Central Park & son origine

En 1811, la Grille de Manhattan, capturant tout le territoire restant et toute activité future sur l’île, a été proposée. En 1850, il était clair qu’avec l’explosion de la population, ces blocs seraient engloutis. Il devint urgent de réserver des sites pour les parcs.

Central Park est non seulement la principale installation de loisirs de Manhattan, mais aussi le témoin de ses progrès : une préservation de la nature qui expose à jamais le drame de la culture qui dépasse la nature. Tout comme le Grid, le parc est un acte de foi. Ce dernier décrit un contraste entre le bâti et le non bâti, mais qui n’existait guère au moment de sa création.

La Grille a converti la formation rocheuse, autrefois pittoresque, de l’île naturelle et originale de Manhattan en rangées et rangées de rues droites monotones et en piles de bâtiments érigés. Aucune suggestion de cette surface variée n’a été laissée derrière, à l’exception de quelques hectares contenus dans le parc.

Central Park était censé être un acte de préservation de l’état original de Manhattan, mais il s’agit plutôt d’une série de manipulations et de transformations effectuées sur la nature, qui a été “sauvée” par ses concepteurs. Ses lacs sont artificiels, ses arbres sont (trans)plantés, ses accidents sont conçus, ses incidents sont soutenus par une infrastructure invisible qui contrôle leur assemblage. Un catalogue d’éléments naturels est extrait de son contexte d’origine, reconstitué et comprimé en un système de nature. Central Park est un tapis arcadien synthétique.

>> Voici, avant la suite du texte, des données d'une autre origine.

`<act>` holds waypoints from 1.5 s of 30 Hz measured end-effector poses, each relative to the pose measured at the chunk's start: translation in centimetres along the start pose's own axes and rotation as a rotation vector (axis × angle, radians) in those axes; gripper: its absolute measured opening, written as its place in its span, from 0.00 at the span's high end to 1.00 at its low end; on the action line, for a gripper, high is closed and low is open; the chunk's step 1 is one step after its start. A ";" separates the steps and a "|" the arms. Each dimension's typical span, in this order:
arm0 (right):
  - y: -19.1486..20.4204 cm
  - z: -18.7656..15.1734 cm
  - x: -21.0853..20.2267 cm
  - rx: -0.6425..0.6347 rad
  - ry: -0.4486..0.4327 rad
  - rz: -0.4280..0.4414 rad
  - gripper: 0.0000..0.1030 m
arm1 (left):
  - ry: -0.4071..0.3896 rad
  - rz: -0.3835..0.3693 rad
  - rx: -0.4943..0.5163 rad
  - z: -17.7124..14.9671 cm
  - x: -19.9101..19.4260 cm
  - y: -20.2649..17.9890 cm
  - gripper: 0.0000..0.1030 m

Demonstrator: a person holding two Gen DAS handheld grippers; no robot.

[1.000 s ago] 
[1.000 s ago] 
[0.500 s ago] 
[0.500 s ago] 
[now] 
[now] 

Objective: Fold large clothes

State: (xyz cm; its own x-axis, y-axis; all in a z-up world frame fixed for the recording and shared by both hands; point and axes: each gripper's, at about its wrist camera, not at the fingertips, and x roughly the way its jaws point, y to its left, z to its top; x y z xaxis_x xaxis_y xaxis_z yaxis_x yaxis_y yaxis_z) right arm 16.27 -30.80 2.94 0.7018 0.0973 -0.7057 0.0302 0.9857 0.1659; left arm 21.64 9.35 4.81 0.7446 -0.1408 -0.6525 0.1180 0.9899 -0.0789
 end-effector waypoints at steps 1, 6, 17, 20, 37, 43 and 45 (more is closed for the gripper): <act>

Dès lors, ce système de nature va même s’exporter au delà du niveau de la rue. Il va prendre de la hauteur et va trouver refuge dans son opposition la plus marquée: le gratte-ciel. Véritable hyper-artefact, symbole de l’homme-constructeur, le gratte-ciel représente dans l’imaginaire collectif, selon Mikael Jakob, le point culminant de l’architecture.

La première apparition d’un jardin en toiture date de 1883: Rudolph Aronson désire répliquer l’idée de jardin-théâtre qu’il a vu en Europe mais New York ne permet pas de construire de tels lieux car la congestion y est déjà trop importante. Il décide donc de transposer le café-concert des Champs Elysées au sommet du Casino Theatre. Le rooftop émerge donc dans un lieu de mise en scène: mise en scène d’une narration évidemment mais surtout mise en scène de la société. Une sorte de lieu pour la classe aisée qui désire voir et être vue, qui ose se montrer et monter sur cette scène sociale que permet le “hortus conclusus” new-yorkais.

Le jardin va très lentement se démocratiser. Certaines personnes de la classe sociale basse se voient contraintes de vivre sur le toit car les loyers étaient trop élevés et les conditions sanitaires peu réjouissantes aux étages inférieurs. Comme l’écrit Harper’s en 1903:

“The congestion which led years ago to the construction of sky-scrapers is now so intensified that people have been forced out of the tops of high buildings and compelled to live on the roofs. There are the high and the lowly, the well-to-do and the poverty-stricken, those who live thus from choice and those who do so from compulsion…the movement upward is growing more and more pronounced.” 

En Europe, l’invasion du jardin dans la partie supérieure d’un bâtiment va petit à petit se démocratiser, notamment avec les cinq points sur l’architecture moderne de Le Corbusier. Il en va là d’une optimisation d’une zone généralement peu utilisée en un espace libre qui verra naître en son sein solarium, piscine, chapelle ou lieu de gymnastique.

Une étape majeur va être la privatisation du jardin en terrasse. La tour d’appartements de la rue Franklin à Paris, dessinée par les frères Perret, est un exemple majeur de jardin privé vertigineux par sa grandeur et sa présence. Un autre exemple majeur est le jardin crée par le Corbusier pour Charles de Beistegui où le bâtiment entier semble avoir été conçu autour du jardin surréaliste en toiture.